[Records from a data collection]
========================================================================

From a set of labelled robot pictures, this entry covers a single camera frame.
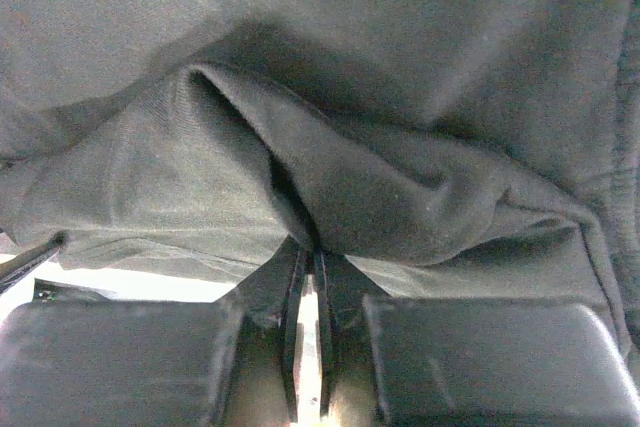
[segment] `black metal frame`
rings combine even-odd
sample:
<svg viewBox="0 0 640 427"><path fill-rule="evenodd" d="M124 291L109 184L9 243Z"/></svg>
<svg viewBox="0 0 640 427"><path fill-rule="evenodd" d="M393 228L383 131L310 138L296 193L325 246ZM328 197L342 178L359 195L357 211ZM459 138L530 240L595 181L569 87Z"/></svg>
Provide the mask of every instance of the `black metal frame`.
<svg viewBox="0 0 640 427"><path fill-rule="evenodd" d="M64 239L57 236L44 246L0 265L3 275L0 286L6 289L15 284L55 255L63 243ZM260 395L264 395L268 390L278 390L276 384L280 384L283 405L270 409L275 417L288 416L290 421L297 421L294 356L306 274L313 274L318 294L322 415L339 408L340 402L349 401L349 389L343 385L357 377L359 392L366 391L371 397L371 402L355 407L358 416L368 419L363 420L368 423L359 425L377 422L375 425L512 426L523 422L538 425L544 420L545 425L640 426L640 398L624 361L606 328L586 307L495 299L392 299L344 256L320 249L311 253L293 238L286 239L266 264L213 303L213 307L243 313L243 337L226 348L226 351L235 349L234 355L225 354L237 363L244 362L244 370L238 366L234 370L238 377L249 378L256 362L268 363L272 354L277 357L279 381L270 374L268 382L259 388ZM54 284L40 287L62 289L59 292L68 289L65 292L76 298L87 295L84 289ZM87 291L98 294L91 289ZM83 300L105 299L99 296ZM77 305L78 312L82 312L82 306L88 304ZM553 325L546 330L545 315L553 319ZM477 342L466 339L466 333L476 336ZM539 342L536 338L539 335L547 336L546 344ZM577 347L576 339L582 339ZM491 342L497 343L496 348L491 348ZM517 343L519 350L504 347L509 343ZM583 348L583 344L588 344L588 348ZM462 353L460 346L466 349ZM571 352L571 358L563 359L558 353L560 357L554 362L561 364L545 363L548 354L545 346ZM519 354L537 356L537 363L529 366L528 371L518 370ZM509 365L503 368L500 362ZM609 370L585 369L581 362L606 364ZM528 381L531 368L538 369L537 384ZM491 386L494 397L509 397L504 405L487 401L482 389L470 389L465 384L471 378L479 382L476 374L490 375L492 369L499 370L500 378L505 379L505 385ZM581 385L572 391L577 396L573 404L582 406L578 410L575 405L566 406L571 404L572 397L566 395L566 390L572 388L573 379L556 379L556 371L564 372L565 376L580 373ZM469 372L476 377L468 377ZM531 395L528 387L534 384L548 385L550 389L542 410L526 397ZM608 386L606 392L601 391L602 385ZM507 395L516 391L515 396ZM242 395L236 392L230 397ZM217 422L225 418L220 407L223 404L221 401L216 404ZM589 405L597 405L597 415L584 410Z"/></svg>

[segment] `gray fabric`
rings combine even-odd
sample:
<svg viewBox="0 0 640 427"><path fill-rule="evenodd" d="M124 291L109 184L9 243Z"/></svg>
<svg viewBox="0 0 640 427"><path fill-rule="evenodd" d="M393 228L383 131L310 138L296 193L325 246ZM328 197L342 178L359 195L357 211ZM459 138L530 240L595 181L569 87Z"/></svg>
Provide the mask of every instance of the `gray fabric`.
<svg viewBox="0 0 640 427"><path fill-rule="evenodd" d="M626 350L633 2L0 0L0 228L68 230L69 267L228 281L303 231L301 202L361 258L515 249L544 280L504 292L606 306Z"/></svg>
<svg viewBox="0 0 640 427"><path fill-rule="evenodd" d="M0 254L18 255L20 247L14 244L7 234L0 234Z"/></svg>

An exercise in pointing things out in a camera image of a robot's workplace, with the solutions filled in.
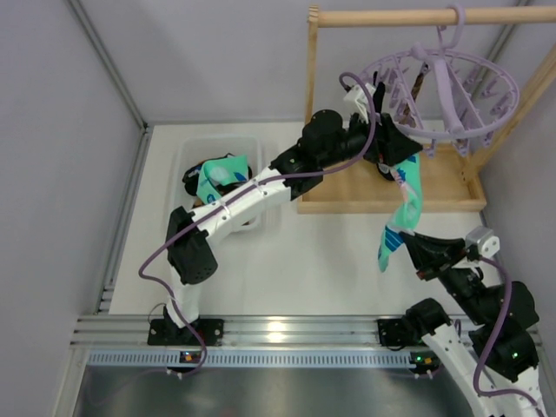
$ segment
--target plastic container
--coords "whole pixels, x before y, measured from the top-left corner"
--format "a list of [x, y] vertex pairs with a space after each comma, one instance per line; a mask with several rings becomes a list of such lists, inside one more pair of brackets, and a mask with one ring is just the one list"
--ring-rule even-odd
[[[187, 211], [193, 208], [196, 197], [189, 195], [183, 187], [183, 174], [197, 163], [225, 156], [247, 155], [248, 165], [253, 170], [253, 176], [262, 170], [262, 149], [258, 139], [252, 136], [240, 135], [212, 135], [200, 136], [186, 140], [176, 154], [174, 170], [170, 179], [169, 213], [183, 206]], [[249, 223], [244, 224], [240, 231], [256, 228], [261, 223], [258, 215]]]

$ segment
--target black wheel
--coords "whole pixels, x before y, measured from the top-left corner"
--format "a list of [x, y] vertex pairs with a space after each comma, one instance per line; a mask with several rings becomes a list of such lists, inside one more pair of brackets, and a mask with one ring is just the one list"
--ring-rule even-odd
[[383, 163], [377, 163], [376, 169], [379, 171], [379, 174], [382, 175], [382, 178], [385, 178], [389, 181], [394, 181], [394, 177], [390, 174], [390, 167]]

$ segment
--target wall
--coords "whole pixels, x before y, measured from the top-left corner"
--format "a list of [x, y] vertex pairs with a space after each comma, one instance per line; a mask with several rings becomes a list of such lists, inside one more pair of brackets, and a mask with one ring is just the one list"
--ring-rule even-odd
[[[553, 0], [541, 0], [548, 5]], [[556, 40], [556, 24], [517, 29], [500, 64], [523, 86]], [[556, 221], [556, 83], [537, 102], [486, 165], [481, 179], [488, 205], [488, 225], [501, 239], [501, 257], [514, 280], [533, 292], [540, 315], [539, 330], [556, 368], [556, 280], [553, 257]]]
[[[303, 117], [308, 6], [323, 10], [439, 8], [447, 0], [83, 0], [143, 115], [152, 121]], [[460, 0], [501, 6], [514, 0]], [[462, 50], [484, 55], [498, 33], [473, 26]], [[338, 75], [360, 71], [421, 40], [433, 28], [320, 30], [315, 108], [342, 109]], [[437, 108], [432, 92], [420, 103]]]
[[139, 131], [62, 0], [0, 4], [0, 415], [49, 415]]

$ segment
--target teal cloth
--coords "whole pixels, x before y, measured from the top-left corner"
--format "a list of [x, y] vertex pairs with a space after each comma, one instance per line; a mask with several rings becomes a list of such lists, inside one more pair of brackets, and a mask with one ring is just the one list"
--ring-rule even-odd
[[415, 154], [394, 167], [407, 191], [407, 202], [399, 206], [388, 220], [381, 237], [379, 247], [379, 269], [386, 271], [388, 257], [395, 252], [403, 240], [397, 233], [400, 230], [413, 230], [419, 223], [423, 210], [423, 191], [420, 184], [420, 157]]
[[216, 185], [229, 185], [235, 182], [245, 182], [248, 179], [247, 156], [230, 156], [222, 159], [206, 161], [201, 166], [197, 196], [205, 204], [214, 202], [222, 196], [216, 190]]

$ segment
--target wooden rod
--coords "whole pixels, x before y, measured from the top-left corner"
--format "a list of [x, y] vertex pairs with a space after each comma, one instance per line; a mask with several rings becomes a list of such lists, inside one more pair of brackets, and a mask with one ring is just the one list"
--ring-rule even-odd
[[[453, 9], [321, 11], [320, 28], [454, 25]], [[466, 9], [466, 24], [556, 23], [556, 6], [481, 7]]]
[[314, 73], [316, 72], [316, 41], [319, 33], [319, 6], [309, 7], [307, 42], [307, 89], [305, 91], [305, 124], [313, 115]]
[[477, 152], [469, 158], [463, 170], [461, 170], [461, 179], [464, 182], [470, 182], [474, 179], [490, 158], [493, 157], [494, 153], [512, 134], [518, 124], [520, 124], [529, 111], [531, 111], [534, 104], [548, 87], [550, 87], [554, 79], [556, 79], [556, 43], [553, 45], [550, 52], [548, 52], [544, 61], [536, 69], [535, 73], [529, 78], [529, 81], [527, 81], [525, 88], [521, 91], [518, 108], [515, 110], [509, 122], [494, 134], [492, 145], [488, 148], [477, 150]]

========================================================================

*Goal of the exercise*. The result should be the full set of entries above, restated exactly and without images.

*Answer below*.
From a set of labelled robot pictures, this entry covers a single camera frame.
[segment] `black metal frame`
rings combine even-odd
sample:
<svg viewBox="0 0 640 427"><path fill-rule="evenodd" d="M124 291L109 184L9 243Z"/></svg>
<svg viewBox="0 0 640 427"><path fill-rule="evenodd" d="M393 228L383 131L310 138L296 193L325 246ZM328 197L342 178L359 195L357 211ZM459 138L530 240L595 181L569 87Z"/></svg>
Provide the mask of every instance of the `black metal frame`.
<svg viewBox="0 0 640 427"><path fill-rule="evenodd" d="M64 239L57 236L44 246L0 265L3 275L0 286L6 289L15 284L55 255L63 243ZM260 395L264 395L268 390L278 390L276 384L280 384L283 405L270 409L275 417L288 416L290 421L297 421L294 356L306 274L313 274L318 294L322 415L339 408L340 402L349 401L349 389L343 385L357 377L359 392L366 391L371 397L371 402L355 407L358 416L368 419L363 420L368 423L359 425L377 422L375 425L512 426L523 422L538 425L544 420L545 425L640 426L640 398L624 361L606 328L586 307L495 299L392 299L344 256L320 249L311 253L293 238L286 239L266 264L213 303L213 307L243 313L243 337L226 348L226 351L235 349L234 355L225 354L237 363L244 362L244 370L238 366L234 370L238 377L249 378L256 362L268 363L272 354L277 357L279 381L270 374L268 382L259 388ZM54 284L40 287L62 289L59 292L68 289L65 292L76 298L87 295L84 289ZM87 291L98 294L91 289ZM83 300L105 299L99 296ZM77 305L78 312L82 312L82 306L88 304ZM553 325L546 330L545 315L553 319ZM477 342L466 339L466 333L476 336ZM539 342L536 338L539 335L547 336L546 344ZM577 347L576 339L582 339ZM491 342L497 343L496 348L491 348ZM517 343L519 350L504 347L509 343ZM583 348L583 344L588 344L588 348ZM462 353L460 346L466 349ZM571 352L571 358L563 359L558 353L560 357L554 362L561 364L545 363L548 354L545 346ZM519 354L537 356L537 363L529 366L528 371L518 370ZM509 365L503 368L500 362ZM609 370L585 369L581 362L606 364ZM528 381L531 368L538 369L537 384ZM491 386L494 397L509 397L504 405L487 401L482 389L470 389L465 384L471 378L479 382L476 374L490 375L492 369L499 370L500 378L505 379L505 385ZM581 385L572 391L577 396L573 404L582 406L578 410L575 405L566 406L571 404L572 397L566 395L566 390L572 388L573 379L556 379L556 371L564 372L565 376L580 373ZM469 372L476 377L468 377ZM531 395L528 387L534 384L548 385L550 389L542 410L526 397ZM608 386L606 392L601 391L602 385ZM507 395L516 391L515 396ZM242 395L236 392L230 397ZM217 422L225 418L220 407L223 404L221 401L216 404ZM589 405L597 405L597 415L584 410Z"/></svg>

[segment] `gray fabric`
rings combine even-odd
sample:
<svg viewBox="0 0 640 427"><path fill-rule="evenodd" d="M124 291L109 184L9 243Z"/></svg>
<svg viewBox="0 0 640 427"><path fill-rule="evenodd" d="M393 228L383 131L310 138L296 193L325 246ZM328 197L342 178L359 195L357 211ZM459 138L530 240L595 181L569 87Z"/></svg>
Provide the mask of every instance of the `gray fabric`.
<svg viewBox="0 0 640 427"><path fill-rule="evenodd" d="M626 350L633 2L0 0L0 228L68 230L69 267L228 281L303 231L301 202L361 258L515 249L544 280L504 292L606 306Z"/></svg>
<svg viewBox="0 0 640 427"><path fill-rule="evenodd" d="M0 254L18 255L20 247L14 244L7 234L0 234Z"/></svg>

An exercise in pointing things out in a camera image of a robot's workplace, with the solutions filled in.
$ segment
--target plastic container
--coords "whole pixels, x before y, measured from the top-left corner"
--format "a list of [x, y] vertex pairs with a space after each comma, one instance per line; a mask with several rings becomes a list of such lists, inside one more pair of brackets, and a mask with one ring is just the one list"
--ring-rule even-odd
[[[187, 211], [193, 208], [196, 197], [189, 195], [183, 187], [183, 174], [197, 163], [225, 156], [247, 155], [248, 165], [253, 170], [253, 176], [262, 170], [262, 149], [258, 139], [252, 136], [240, 135], [212, 135], [200, 136], [186, 140], [176, 154], [174, 170], [170, 179], [169, 213], [183, 206]], [[249, 223], [244, 224], [240, 231], [256, 228], [261, 223], [258, 215]]]

$ segment
--target black wheel
--coords "whole pixels, x before y, measured from the top-left corner"
--format "a list of [x, y] vertex pairs with a space after each comma, one instance per line; a mask with several rings becomes a list of such lists, inside one more pair of brackets, and a mask with one ring is just the one list"
--ring-rule even-odd
[[383, 163], [377, 163], [376, 169], [379, 171], [379, 174], [382, 175], [382, 178], [385, 178], [389, 181], [394, 181], [394, 177], [390, 174], [390, 167]]

$ segment
--target wall
--coords "whole pixels, x before y, measured from the top-left corner"
--format "a list of [x, y] vertex pairs with a space after each comma, one instance per line; a mask with several rings becomes a list of such lists, inside one more pair of brackets, and a mask with one ring is just the one list"
--ring-rule even-odd
[[[553, 0], [541, 0], [548, 5]], [[556, 40], [556, 24], [517, 29], [500, 64], [523, 86]], [[556, 221], [556, 83], [537, 102], [486, 165], [481, 179], [488, 205], [488, 225], [501, 239], [501, 257], [514, 280], [533, 292], [540, 315], [539, 330], [556, 368], [556, 280], [553, 257]]]
[[[303, 117], [308, 6], [323, 10], [439, 8], [447, 0], [83, 0], [143, 115], [152, 121]], [[460, 0], [501, 6], [514, 0]], [[462, 50], [484, 55], [498, 33], [473, 26]], [[338, 75], [360, 71], [421, 40], [433, 28], [320, 30], [315, 108], [342, 109]], [[437, 108], [432, 92], [420, 103]]]
[[139, 131], [62, 0], [0, 4], [0, 415], [49, 415]]

$ segment
--target teal cloth
--coords "whole pixels, x before y, measured from the top-left corner"
--format "a list of [x, y] vertex pairs with a space after each comma, one instance per line; a mask with several rings becomes a list of such lists, inside one more pair of brackets, and a mask with one ring is just the one list"
--ring-rule even-odd
[[415, 154], [394, 167], [407, 191], [407, 202], [399, 206], [388, 220], [381, 237], [379, 247], [379, 269], [386, 271], [388, 257], [395, 252], [403, 240], [397, 233], [400, 230], [413, 230], [419, 223], [423, 210], [423, 191], [420, 184], [420, 157]]
[[216, 185], [229, 185], [235, 182], [245, 182], [248, 179], [247, 156], [230, 156], [222, 159], [206, 161], [201, 166], [197, 196], [205, 204], [214, 202], [222, 196], [216, 190]]

$ segment
--target wooden rod
--coords "whole pixels, x before y, measured from the top-left corner"
--format "a list of [x, y] vertex pairs with a space after each comma, one instance per line; a mask with several rings becomes a list of such lists, inside one more pair of brackets, and a mask with one ring is just the one list"
--ring-rule even-odd
[[[453, 9], [321, 11], [320, 28], [454, 25]], [[466, 9], [466, 24], [556, 23], [556, 6], [481, 7]]]
[[314, 73], [316, 72], [316, 41], [319, 33], [319, 6], [309, 7], [307, 42], [307, 89], [305, 91], [305, 124], [313, 115]]
[[477, 152], [469, 158], [463, 170], [461, 170], [461, 179], [464, 182], [470, 182], [474, 179], [490, 158], [493, 157], [494, 153], [512, 134], [518, 124], [520, 124], [529, 111], [531, 111], [534, 104], [548, 87], [550, 87], [554, 79], [556, 79], [556, 43], [553, 45], [550, 52], [548, 52], [544, 61], [536, 69], [535, 73], [529, 78], [529, 81], [527, 81], [525, 88], [521, 91], [518, 108], [515, 110], [509, 122], [494, 134], [492, 145], [488, 148], [477, 150]]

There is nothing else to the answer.